▶ [Problem details]
Of the records that follow, copy only the lines from the line containing "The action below" to the line containing "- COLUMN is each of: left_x", both included, exactly as written.

** Data under study follows **

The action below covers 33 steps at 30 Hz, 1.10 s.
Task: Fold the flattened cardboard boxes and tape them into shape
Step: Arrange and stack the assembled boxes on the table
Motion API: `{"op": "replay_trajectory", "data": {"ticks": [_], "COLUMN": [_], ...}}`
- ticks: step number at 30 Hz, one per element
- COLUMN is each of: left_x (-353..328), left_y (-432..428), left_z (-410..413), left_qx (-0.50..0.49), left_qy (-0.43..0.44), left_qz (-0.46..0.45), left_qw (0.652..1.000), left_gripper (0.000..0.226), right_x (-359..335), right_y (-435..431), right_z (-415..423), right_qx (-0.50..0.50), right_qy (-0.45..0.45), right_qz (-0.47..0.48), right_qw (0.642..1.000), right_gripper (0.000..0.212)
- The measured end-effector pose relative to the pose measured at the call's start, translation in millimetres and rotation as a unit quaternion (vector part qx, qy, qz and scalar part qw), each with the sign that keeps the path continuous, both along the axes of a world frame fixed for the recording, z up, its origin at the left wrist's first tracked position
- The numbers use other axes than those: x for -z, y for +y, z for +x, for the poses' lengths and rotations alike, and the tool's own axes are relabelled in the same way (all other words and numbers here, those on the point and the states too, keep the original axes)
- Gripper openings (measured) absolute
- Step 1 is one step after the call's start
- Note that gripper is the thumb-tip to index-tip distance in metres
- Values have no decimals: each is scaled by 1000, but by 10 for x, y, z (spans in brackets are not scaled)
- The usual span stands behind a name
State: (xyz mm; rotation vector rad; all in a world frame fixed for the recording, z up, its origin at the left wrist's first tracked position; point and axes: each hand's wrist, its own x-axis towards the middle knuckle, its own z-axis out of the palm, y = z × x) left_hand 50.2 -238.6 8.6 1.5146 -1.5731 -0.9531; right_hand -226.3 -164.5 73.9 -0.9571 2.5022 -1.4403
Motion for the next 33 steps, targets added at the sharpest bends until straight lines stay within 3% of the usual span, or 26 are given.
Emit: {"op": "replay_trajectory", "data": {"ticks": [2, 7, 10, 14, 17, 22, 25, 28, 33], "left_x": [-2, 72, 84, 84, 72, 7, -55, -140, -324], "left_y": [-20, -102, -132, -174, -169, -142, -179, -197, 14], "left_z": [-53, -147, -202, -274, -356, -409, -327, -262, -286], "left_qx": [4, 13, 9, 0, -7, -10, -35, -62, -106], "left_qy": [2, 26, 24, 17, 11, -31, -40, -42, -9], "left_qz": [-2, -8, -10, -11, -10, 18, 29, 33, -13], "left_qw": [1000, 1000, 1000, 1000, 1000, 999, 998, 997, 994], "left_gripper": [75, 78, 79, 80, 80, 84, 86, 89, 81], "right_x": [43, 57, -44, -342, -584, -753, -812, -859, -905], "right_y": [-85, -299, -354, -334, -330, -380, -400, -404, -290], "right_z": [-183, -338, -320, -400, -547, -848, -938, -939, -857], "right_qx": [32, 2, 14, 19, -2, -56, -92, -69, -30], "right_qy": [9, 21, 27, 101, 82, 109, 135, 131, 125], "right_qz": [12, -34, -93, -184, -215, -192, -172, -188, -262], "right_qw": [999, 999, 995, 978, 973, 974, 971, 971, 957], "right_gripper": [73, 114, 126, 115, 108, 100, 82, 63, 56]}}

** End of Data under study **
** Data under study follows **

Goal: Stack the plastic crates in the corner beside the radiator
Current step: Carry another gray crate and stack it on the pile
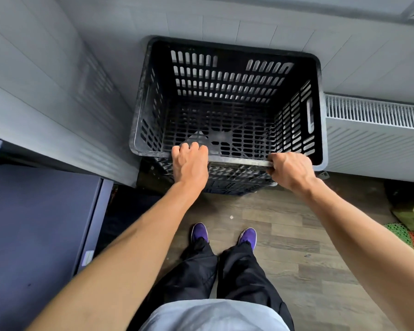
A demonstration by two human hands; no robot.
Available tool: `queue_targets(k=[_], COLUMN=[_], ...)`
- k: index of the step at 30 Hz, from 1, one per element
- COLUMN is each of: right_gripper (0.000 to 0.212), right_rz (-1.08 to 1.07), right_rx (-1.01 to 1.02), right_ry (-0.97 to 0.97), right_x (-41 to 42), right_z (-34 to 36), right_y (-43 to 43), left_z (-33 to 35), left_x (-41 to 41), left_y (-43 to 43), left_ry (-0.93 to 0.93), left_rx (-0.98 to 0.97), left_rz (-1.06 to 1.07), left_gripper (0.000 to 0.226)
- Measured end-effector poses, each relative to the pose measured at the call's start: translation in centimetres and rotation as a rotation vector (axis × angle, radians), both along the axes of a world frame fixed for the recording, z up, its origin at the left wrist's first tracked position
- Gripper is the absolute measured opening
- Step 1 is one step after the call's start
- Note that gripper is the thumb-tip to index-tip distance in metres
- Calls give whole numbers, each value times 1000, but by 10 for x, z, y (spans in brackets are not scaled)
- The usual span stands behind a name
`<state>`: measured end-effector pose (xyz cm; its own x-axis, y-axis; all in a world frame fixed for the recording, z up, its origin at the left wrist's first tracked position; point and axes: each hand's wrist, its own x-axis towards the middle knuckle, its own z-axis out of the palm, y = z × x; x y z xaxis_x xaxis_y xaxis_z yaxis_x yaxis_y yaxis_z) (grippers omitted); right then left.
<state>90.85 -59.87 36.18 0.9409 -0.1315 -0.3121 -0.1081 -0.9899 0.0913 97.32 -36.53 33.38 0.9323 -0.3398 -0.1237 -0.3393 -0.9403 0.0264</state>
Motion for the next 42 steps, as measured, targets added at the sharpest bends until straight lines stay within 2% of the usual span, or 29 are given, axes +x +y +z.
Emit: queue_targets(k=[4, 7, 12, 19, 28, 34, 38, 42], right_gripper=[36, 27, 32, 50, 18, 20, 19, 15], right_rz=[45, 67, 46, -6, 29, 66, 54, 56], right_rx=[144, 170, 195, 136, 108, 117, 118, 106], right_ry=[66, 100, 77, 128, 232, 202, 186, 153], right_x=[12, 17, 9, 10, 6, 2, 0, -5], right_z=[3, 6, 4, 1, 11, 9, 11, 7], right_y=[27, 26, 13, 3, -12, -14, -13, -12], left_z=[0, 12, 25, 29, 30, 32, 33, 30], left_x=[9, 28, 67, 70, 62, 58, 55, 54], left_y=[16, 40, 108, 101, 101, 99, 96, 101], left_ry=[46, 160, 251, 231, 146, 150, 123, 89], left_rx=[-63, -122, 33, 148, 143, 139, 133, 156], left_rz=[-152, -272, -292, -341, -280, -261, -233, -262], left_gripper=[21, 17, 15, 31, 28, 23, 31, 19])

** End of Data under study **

▶ [Worked solution]
The action below covers 33 steps at 30 Hz, 1.10 s.
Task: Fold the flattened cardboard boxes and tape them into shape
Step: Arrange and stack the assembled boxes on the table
Motion API: `{"op": "replay_trajectory", "data": {"ticks": [_], "COLUMN": [_], ...}}`
- ticks: step number at 30 Hz, one per element
- COLUMN is each of: left_x (-353..328), left_y (-432..428), left_z (-410..413), left_qx (-0.50..0.49), left_qy (-0.43..0.44), left_qz (-0.46..0.45), left_qw (0.652..1.000), left_gripper (0.000..0.226), right_x (-359..335), right_y (-435..431), right_z (-415..423), right_qx (-0.50..0.50), right_qy (-0.45..0.45), right_qz (-0.47..0.48), right_qw (0.642..1.000), right_gripper (0.000..0.212)

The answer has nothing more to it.